Ele lembrou ainda que os imunizantes foram decisivos em diferentes períodos da história.
“As vacinas salvaram a humanidade em vários momentos. Durante grandes guerras, por exemplo, a vacina contra o tétano foi fundamental para proteger soldados em combate. Hoje, no entanto, estamos novamente perdendo batalhas para doenças que já poderiam estar controladas e que infelizmente voltaram a circular”, alertou.
O Brasil possui um dos maiores sistemas de imunização do mundo. O Programa Nacional de Imunizações (PNI) distribui anualmente cerca de 300 milhões de doses entre vacinas, soros e imunoglobulinas, com aproximadamente 38 mil salas de vacinação espalhadas pelo território nacional.
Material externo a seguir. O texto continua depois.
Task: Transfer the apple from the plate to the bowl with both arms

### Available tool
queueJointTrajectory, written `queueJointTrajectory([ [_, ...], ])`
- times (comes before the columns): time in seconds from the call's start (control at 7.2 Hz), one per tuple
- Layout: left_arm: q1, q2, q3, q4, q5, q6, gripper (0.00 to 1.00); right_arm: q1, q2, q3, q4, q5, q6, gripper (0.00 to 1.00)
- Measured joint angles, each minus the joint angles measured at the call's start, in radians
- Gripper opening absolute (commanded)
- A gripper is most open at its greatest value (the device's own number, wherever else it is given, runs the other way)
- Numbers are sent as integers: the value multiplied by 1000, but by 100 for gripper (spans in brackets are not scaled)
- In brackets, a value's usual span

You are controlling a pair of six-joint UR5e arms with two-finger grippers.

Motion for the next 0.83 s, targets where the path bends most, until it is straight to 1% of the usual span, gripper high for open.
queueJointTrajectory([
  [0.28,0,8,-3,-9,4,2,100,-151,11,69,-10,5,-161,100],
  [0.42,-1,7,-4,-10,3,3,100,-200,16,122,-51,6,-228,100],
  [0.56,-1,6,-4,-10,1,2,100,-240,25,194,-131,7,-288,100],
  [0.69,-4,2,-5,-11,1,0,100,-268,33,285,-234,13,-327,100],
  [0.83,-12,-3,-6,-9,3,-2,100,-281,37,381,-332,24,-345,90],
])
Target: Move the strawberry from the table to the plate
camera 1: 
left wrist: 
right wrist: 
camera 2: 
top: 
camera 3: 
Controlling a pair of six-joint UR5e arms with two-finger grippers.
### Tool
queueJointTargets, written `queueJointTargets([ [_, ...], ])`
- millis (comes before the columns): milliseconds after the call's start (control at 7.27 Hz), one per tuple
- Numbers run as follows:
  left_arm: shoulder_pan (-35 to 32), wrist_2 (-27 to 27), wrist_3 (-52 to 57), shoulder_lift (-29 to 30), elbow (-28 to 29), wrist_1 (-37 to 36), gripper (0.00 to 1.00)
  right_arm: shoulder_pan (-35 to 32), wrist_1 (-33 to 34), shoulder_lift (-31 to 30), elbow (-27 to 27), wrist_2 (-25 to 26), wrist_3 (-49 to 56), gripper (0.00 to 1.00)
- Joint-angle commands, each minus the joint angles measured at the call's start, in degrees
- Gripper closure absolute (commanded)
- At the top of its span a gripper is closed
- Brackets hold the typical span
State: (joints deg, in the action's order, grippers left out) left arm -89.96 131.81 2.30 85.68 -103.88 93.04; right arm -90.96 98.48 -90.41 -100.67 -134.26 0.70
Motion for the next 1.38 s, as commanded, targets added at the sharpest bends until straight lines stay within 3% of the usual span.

O calendário contempla todas as fases da vida, de crianças a idosos, assegurando proteção contínua.
Para o médico Benjamin Roitman, o impacto da vacinação vai muito além da prevenção individual.
“Se todos em um grupo são vacinados, o risco de transmissão da doença praticamente desaparece. Agora, se em uma comunidade de 100 pessoas apenas 95% estão imunizadas, ainda assim teremos uma proteção significativa: talvez um ou cinco indivíduos possam adoecer, mas a circulação do agente infeccioso será muito limitada. Esse conceito, conhecido como imunidade de rebanho, garante que até pessoas que não podem ser vacinadas, como aquelas com condições de saúde específicas, estejam protegidas indiretamente. Essa é a verdadeira força da vacinação em saúde pública”, explicou.
Entre as preocupações atuais, a coqueluche chama atenção pelo risco aumentado em bebês. O pediatra Juarez Cunha, destacou a necessidade de estender a proteção para além da criança.
“Na nossa opinião, a vacina tríplice acelular deve ser utilizada por todos, em substituição à dupla adulto, porque oferece cobertura contra a coqueluche em todas as faixas etárias. Por isso, recomendamos uma estratégia que não envolve apenas a imunização da gestante, mas também do pai, da avó, da madrinha, da babá — todos que têm contato com o bebê. No entanto, a principal medida de proteção continua sendo vacinar a mãe durante a gestação, já que é ela quem garante a primeira barreira contra a doença nos dias mais vulneráveis do recém-nascido”, destacou.
Outro ponto de atenção é o retorno do sarampo. Entre as Semanas Epidemiológicas 1 e 35 de 2025, foram confirmados 24 casos no país, distribuídos entre Distrito Federal, Rio de Janeiro, São Paulo, Rio Grande do Sul e Tocantins. A maioria ocorreu em pessoas sem histórico vacinal, incluindo duas crianças menores de um ano. No Tocantins, 19 casos se concentraram em uma comunidade com baixa adesão à imunização. Especialistas reforçam que a vacina é a principal forma de evitar novos surtos da doença.
O alerta da AMRIGS e da SPRS é categórico: manter o calendário vacinal atualizado é um compromisso individual e coletivo, fundamental para preservar conquistas históricas da Medicina e proteger o futuro das próximas gerações.